Somewhere below is a line with "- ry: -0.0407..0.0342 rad" and, later, a line with "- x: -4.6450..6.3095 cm"; repeat those two lines and all the lines between them, exactly as they are.

[Start of section]

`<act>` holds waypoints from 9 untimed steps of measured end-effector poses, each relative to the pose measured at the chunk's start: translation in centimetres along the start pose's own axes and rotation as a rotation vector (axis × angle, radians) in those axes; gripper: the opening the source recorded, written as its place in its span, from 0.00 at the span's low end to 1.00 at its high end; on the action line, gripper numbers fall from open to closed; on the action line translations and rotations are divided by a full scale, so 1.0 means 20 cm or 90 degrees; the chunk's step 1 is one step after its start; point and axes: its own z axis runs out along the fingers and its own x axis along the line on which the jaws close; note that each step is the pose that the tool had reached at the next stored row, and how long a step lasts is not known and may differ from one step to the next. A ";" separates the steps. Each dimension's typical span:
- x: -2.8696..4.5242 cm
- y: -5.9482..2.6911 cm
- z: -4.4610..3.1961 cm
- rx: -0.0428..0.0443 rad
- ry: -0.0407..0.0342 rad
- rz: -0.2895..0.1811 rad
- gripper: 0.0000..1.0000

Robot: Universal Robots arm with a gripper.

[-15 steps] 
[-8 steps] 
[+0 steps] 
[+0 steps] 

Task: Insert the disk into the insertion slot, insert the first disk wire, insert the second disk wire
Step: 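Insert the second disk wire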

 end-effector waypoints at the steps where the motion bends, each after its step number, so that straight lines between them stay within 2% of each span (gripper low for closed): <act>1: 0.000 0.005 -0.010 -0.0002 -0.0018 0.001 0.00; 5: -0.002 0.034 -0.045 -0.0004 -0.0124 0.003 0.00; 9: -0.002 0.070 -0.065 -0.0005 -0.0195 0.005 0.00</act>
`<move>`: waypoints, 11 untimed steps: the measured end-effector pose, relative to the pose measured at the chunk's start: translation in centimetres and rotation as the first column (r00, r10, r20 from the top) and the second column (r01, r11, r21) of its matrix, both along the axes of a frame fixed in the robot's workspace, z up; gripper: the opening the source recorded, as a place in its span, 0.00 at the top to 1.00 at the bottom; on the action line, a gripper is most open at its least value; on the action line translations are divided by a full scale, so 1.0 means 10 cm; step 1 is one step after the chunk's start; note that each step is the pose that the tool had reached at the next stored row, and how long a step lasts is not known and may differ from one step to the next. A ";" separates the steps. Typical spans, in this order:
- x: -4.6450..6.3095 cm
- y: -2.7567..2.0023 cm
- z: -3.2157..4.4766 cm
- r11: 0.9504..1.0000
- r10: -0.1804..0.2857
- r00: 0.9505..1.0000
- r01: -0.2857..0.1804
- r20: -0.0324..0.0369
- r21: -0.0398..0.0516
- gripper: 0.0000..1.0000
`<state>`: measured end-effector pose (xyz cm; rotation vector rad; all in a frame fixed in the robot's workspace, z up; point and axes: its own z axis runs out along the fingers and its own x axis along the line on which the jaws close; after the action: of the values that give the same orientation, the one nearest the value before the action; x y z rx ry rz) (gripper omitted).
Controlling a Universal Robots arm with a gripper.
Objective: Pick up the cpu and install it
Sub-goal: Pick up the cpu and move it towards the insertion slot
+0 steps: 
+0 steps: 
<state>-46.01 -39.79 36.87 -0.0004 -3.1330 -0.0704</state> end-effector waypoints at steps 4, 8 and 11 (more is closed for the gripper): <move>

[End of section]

**SOLUTION FOR THIS EXERCISE**.
- ry: -0.0407..0.0342 rad
- rz: -0.2895..0.1811 rad
- gripper: 0.0000..1.0000

Robot: Universal Robots arm with a gripper.

[-15 steps] 
[-8 steps] 
[+0 steps] 
[+0 steps] 

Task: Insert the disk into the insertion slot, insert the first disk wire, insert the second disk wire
Step: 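Insert the second disk wire
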
 end-effector waypoints at the steps where the motion bends, each after its step number, so that straight lines between them stay within 2% of each span (gripper low for closed): <act>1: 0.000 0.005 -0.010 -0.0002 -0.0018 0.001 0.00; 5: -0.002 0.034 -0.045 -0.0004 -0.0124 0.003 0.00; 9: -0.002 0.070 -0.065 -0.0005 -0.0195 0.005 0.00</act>
`<move>`: waypoints, 11 untimed steps: the measured end-effector pose, relative to the pose measured at the chunk's start: translation in centimetres and rotation as the first column (r00, r10, r20 from the top) and the second column (r01, r11, r21) of its matrix, both along the axes of a frame fixed in the robot's workspace, z up; gripper: the opening the source recorded, as a place in its span, 0.00 at the top to 1.00 at the bottom; on the action line, a gripper is most open at its least value; on the action line translations are divided by a full scale, so 1.0 means 10 cm; step 1 is one step after the chunk's start; note that each step is the pose that the tool had reached at the next stored row, and how long a step lasts is not known and may differ from one step to the next. A ";" separates the steps. Typical spans, in this order:
- x: -4.6450..6.3095 cm

What the exercise asked for has been given in full.